La più recente evoluzione del diritto societario ha dimostrato, quindi, tutta la centralità della questione della salvaguardia dell’impresa che si è tradotta in regole e principi in tema di organizzazione dell’attività. Da tale considerazione si desume, quindi, il ruolo del diritto della crisi rispetto al diritto societario: prevedere doveri generali in capo all’imprenditore nei confronti dell’impresa e per la tutela della medesima. L’adeguatezza dell’assetto organizzativo si misura, quindi, nella sua capacità di consentire una pronta percezione degli indicatori e degli indici della crisi che prevedono l’obbligo di segnalazione all’Organismo di Composizione della Crisi d’impresa (OCRI) attivando la procedura di allerta e la conseguente, ed eventuale, apertura del procedimento di composizione assistita della crisi. Dunque, come emerge chiaramente anche dal nuovo art. 2086, comma 2, cod. civ., esiste una stretta connessione tra gli obiettivi perseguiti dalle procedure di allerta, la composizione assistita della crisi e il dovere di istituire adeguati assetti organizzativi dell’impresa. Il dovere di istituire adeguati assetti organizzativi risponde anche ad un’esigenza di carattere più generale connaturata nell’essenza stessa dell’attività di impresa. L’impresa è “attività economica organizzata”, (art. 2082 cod. civ.) e l’aspetto organizzativo ne costituisce un elemento imprescindibile, in qualunque forma essa sia esercitata, con la conseguenza che chiunque si appresti a gestirla non può non farsi carico delle modalità attraverso le quali essa sia organizzata al fine di perseguire lo scopo fissato. Il dovere prioritario degli amministratori è, quindi, quello di adoperarsi in modo diligente al fine di conseguire l’oggetto sociale e rispondono della violazione dei doveri loro imposti dalla legge, dallo statuto o dall’atto costitutivo della società. 
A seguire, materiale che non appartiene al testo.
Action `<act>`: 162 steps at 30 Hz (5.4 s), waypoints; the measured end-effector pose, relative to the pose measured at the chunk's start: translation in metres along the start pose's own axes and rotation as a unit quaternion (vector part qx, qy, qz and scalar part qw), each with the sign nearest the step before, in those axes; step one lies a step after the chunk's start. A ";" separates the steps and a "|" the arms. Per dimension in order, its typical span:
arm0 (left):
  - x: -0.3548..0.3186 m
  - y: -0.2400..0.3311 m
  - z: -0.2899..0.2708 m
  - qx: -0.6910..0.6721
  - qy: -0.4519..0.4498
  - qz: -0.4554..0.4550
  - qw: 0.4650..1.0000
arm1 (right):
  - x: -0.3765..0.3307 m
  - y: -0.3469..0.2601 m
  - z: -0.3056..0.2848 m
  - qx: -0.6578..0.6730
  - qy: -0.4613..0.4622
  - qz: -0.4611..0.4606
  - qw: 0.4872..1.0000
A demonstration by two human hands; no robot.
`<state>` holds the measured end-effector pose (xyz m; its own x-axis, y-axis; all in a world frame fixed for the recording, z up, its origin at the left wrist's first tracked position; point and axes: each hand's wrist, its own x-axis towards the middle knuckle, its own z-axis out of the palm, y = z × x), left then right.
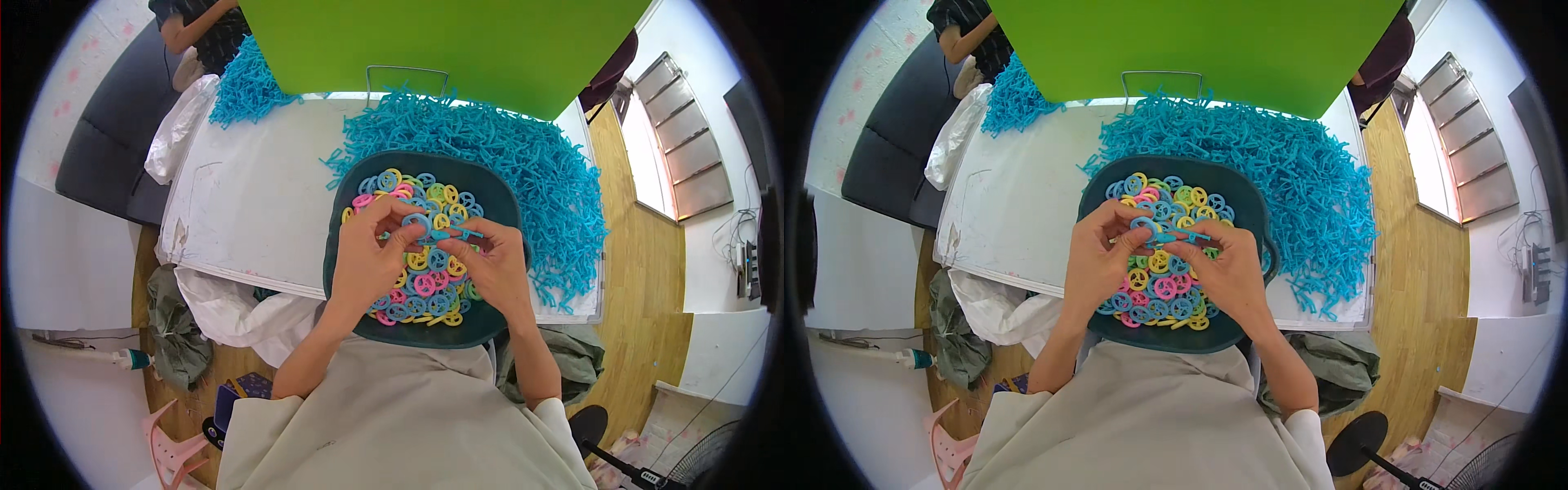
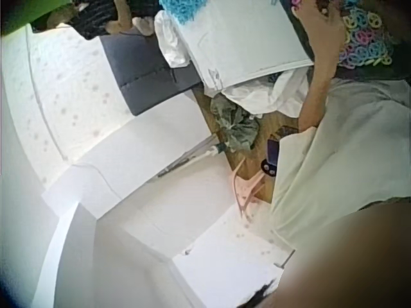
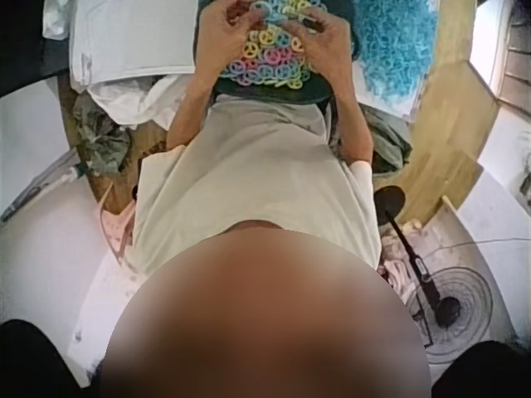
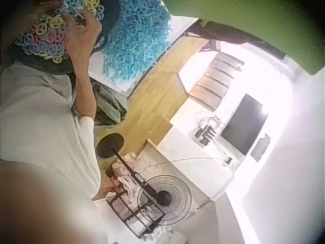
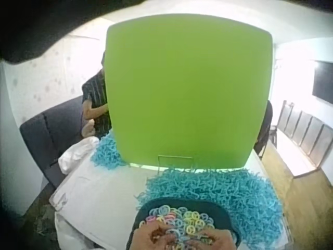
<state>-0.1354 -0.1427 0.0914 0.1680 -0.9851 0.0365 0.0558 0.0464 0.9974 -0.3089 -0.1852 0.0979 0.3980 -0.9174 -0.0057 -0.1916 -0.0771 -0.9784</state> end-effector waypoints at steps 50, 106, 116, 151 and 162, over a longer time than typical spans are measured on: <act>-0.001 0.001 0.007 0.070 -0.004 0.116 0.991 | 0.017 0.024 -0.005 0.350 -0.081 0.148 0.922; -0.013 -0.014 -0.096 0.053 0.205 0.083 0.974 | 0.105 -0.040 0.027 -0.130 -0.228 -0.177 0.949; 0.023 -0.014 -0.039 0.305 0.065 0.125 0.942 | 0.066 -0.006 0.003 0.120 -0.193 -0.151 0.962; -0.003 -0.003 -0.012 -0.089 -0.050 -0.040 0.994 | 0.018 0.009 0.003 0.053 -0.028 -0.046 0.997; -0.001 -0.001 -0.017 -0.043 -0.059 -0.035 0.997 | 0.016 0.006 0.004 0.122 -0.072 0.013 0.990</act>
<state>-0.1189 -0.1393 0.0895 0.0446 -0.9988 -0.0204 0.1483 -0.0136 0.9888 -0.3001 -0.1992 0.0910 0.5235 -0.8509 -0.0431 0.0118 0.0579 -0.9983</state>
Pertanto, poiché la previsione di adeguati assetti organizzativi, amministrativi e contabili rappresenta un dovere istituito espressamente da disposizioni di legge, è evidente come dalla sua violazione derivi una responsabilità in capo agli amministratori tanto nei confronti della società, quanto dei creditori sociali laddove ne sia derivata la compromissione del patrimonio sociale che costituisce la garanzia generica per i creditori stessi.

Fino all’introduzione dei nuovi doveri societari all’interno del Codice della crisi e dell’insolvenza, l’attenzione dei giudici era principalmente rivolta alle condotte esteriori di esercizio degli amministratori, meno alle scelte poste in essere, o omesse, nella predisposizione delle strutture organizzative interne all’impresa. D’ora in avanti, invece, è ragionevole attendersi che la valutazione dell’adeguatezza organizzativa diventi uno degli aspetti maggiormente considerati al fine di valutare la responsabilità degli amministratori, così come è probabile che tali questioni vengano in rilievo soprattutto in contesti di crisi aziendale poi sfociate in insolvenza».